> What is being asked
Exactly the lines from the opening of the data through the line containing "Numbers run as" should be reproduced, please, with nothing added.

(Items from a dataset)
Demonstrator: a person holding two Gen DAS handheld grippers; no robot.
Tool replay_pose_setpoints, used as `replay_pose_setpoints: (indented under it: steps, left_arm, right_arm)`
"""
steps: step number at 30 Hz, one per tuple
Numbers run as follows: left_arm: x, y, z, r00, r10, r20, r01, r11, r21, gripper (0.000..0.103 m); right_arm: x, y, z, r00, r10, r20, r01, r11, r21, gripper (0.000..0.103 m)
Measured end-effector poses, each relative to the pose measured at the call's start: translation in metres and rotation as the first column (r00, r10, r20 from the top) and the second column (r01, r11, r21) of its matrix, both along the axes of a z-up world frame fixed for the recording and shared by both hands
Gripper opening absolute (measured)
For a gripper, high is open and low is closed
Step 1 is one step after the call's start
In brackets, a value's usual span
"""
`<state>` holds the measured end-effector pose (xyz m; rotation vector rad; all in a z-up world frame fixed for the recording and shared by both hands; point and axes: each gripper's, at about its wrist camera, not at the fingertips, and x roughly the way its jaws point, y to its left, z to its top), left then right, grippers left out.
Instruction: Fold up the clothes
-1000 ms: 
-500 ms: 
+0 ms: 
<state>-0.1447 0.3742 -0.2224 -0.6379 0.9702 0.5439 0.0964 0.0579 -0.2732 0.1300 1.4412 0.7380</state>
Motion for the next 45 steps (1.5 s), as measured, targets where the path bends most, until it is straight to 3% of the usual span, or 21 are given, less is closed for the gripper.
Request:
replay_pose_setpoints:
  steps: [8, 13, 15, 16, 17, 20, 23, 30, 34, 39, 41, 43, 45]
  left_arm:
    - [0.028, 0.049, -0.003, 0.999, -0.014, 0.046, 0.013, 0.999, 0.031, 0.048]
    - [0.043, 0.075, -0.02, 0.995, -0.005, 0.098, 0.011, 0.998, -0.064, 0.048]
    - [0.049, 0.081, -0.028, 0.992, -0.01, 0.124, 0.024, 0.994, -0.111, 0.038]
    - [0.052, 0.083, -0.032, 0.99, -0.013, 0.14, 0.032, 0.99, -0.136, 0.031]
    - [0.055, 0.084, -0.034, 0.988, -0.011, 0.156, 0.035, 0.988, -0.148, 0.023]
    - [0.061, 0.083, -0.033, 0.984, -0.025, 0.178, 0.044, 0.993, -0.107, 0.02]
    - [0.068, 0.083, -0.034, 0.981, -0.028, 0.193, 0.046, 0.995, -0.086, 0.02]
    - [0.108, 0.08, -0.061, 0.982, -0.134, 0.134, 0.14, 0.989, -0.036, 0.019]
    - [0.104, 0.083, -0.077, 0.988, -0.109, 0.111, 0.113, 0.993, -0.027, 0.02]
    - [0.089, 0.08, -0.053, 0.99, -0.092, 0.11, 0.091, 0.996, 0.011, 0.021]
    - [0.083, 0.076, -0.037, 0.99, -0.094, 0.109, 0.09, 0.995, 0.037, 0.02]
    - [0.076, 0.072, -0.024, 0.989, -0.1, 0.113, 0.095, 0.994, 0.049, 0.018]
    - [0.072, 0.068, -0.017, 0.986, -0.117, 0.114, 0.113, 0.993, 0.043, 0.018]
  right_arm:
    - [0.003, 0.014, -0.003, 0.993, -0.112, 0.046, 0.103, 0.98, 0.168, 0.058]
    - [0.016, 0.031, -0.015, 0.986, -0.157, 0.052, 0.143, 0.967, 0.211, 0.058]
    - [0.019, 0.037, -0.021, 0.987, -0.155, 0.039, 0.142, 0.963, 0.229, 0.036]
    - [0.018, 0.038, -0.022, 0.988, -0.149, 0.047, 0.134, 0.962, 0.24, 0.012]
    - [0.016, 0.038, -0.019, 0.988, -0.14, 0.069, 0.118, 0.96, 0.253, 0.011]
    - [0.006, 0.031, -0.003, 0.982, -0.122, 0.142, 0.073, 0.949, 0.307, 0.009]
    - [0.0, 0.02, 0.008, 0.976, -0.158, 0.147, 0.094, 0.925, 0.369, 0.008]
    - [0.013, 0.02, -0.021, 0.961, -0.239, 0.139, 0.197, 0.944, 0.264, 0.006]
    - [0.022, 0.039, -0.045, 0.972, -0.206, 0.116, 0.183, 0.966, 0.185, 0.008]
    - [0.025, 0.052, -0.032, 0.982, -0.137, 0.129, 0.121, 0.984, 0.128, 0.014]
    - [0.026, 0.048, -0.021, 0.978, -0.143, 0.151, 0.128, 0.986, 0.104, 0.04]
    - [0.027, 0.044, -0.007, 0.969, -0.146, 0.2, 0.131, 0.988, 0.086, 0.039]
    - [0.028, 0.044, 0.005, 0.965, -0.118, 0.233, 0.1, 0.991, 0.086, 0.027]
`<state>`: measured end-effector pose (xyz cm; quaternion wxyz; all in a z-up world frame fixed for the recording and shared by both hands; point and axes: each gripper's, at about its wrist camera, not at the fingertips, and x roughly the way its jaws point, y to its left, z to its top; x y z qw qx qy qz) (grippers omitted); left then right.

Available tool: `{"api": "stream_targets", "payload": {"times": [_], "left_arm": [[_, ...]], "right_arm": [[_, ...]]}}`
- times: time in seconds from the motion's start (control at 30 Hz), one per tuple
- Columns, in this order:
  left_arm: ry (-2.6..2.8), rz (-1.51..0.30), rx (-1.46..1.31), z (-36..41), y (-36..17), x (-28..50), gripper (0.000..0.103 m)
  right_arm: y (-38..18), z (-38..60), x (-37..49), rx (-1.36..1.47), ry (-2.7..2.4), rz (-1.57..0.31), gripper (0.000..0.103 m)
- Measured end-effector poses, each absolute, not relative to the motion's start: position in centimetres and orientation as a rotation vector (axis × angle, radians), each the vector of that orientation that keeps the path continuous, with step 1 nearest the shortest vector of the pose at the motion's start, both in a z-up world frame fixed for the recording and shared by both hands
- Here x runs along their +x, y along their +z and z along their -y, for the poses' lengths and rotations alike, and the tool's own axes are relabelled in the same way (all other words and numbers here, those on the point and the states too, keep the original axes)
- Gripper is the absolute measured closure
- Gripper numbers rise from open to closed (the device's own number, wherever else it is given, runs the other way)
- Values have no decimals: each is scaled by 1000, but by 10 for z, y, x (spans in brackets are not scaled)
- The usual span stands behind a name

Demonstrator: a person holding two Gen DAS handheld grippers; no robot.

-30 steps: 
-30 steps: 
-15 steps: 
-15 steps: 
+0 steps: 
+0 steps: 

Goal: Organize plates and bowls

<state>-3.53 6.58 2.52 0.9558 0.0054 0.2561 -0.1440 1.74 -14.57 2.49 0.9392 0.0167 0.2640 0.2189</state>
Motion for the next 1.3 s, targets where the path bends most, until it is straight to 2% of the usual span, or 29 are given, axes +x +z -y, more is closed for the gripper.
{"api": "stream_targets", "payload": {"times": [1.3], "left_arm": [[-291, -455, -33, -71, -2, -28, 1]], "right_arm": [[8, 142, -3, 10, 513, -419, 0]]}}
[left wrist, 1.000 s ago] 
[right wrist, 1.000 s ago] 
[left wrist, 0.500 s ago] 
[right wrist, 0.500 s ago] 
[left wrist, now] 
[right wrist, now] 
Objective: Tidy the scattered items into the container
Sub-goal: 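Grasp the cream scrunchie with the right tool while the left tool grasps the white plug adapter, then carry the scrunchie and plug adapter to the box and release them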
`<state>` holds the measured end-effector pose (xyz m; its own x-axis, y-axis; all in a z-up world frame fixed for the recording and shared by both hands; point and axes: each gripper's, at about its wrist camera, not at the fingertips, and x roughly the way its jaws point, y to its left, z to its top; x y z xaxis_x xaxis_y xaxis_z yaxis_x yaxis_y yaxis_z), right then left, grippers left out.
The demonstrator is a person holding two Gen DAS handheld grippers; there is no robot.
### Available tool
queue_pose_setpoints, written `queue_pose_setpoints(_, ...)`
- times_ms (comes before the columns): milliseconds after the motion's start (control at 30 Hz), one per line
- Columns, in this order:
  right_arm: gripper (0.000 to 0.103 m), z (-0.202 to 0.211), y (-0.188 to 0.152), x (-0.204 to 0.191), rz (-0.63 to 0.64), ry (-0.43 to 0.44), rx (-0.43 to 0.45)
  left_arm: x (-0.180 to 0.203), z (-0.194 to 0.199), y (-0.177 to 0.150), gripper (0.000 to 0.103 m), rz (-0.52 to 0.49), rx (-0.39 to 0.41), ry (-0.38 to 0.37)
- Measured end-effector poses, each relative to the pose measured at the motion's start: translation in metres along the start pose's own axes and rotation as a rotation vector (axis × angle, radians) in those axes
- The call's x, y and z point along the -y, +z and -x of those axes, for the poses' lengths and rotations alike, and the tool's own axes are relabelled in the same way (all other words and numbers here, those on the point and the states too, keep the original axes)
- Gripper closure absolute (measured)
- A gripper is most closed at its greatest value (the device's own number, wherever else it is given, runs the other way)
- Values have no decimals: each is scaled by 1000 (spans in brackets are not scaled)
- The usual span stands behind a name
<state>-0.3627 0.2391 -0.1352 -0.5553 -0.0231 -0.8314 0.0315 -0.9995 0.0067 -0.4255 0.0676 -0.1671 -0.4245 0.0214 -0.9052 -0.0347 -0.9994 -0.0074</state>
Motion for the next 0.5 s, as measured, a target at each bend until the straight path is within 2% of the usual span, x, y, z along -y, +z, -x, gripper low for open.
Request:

> The completed task
Demonstrator: a person holding two Gen DAS handheld grippers; no robot.
Tool replay_pose_setpoints, used as `replay_pose_setpoints: (indented under it: steps, left_arm, right_arm)`
"""
steps: step number at 30 Hz, one per tuple
Numbers run as follows: left_arm: x, y, z, r00, r10, r20, r01, r11, r21, gripper (0.000..0.103 m); right_arm: x, y, z, r00, r10, r20, r01, r11, r21, gripper (0.000..0.103 m)

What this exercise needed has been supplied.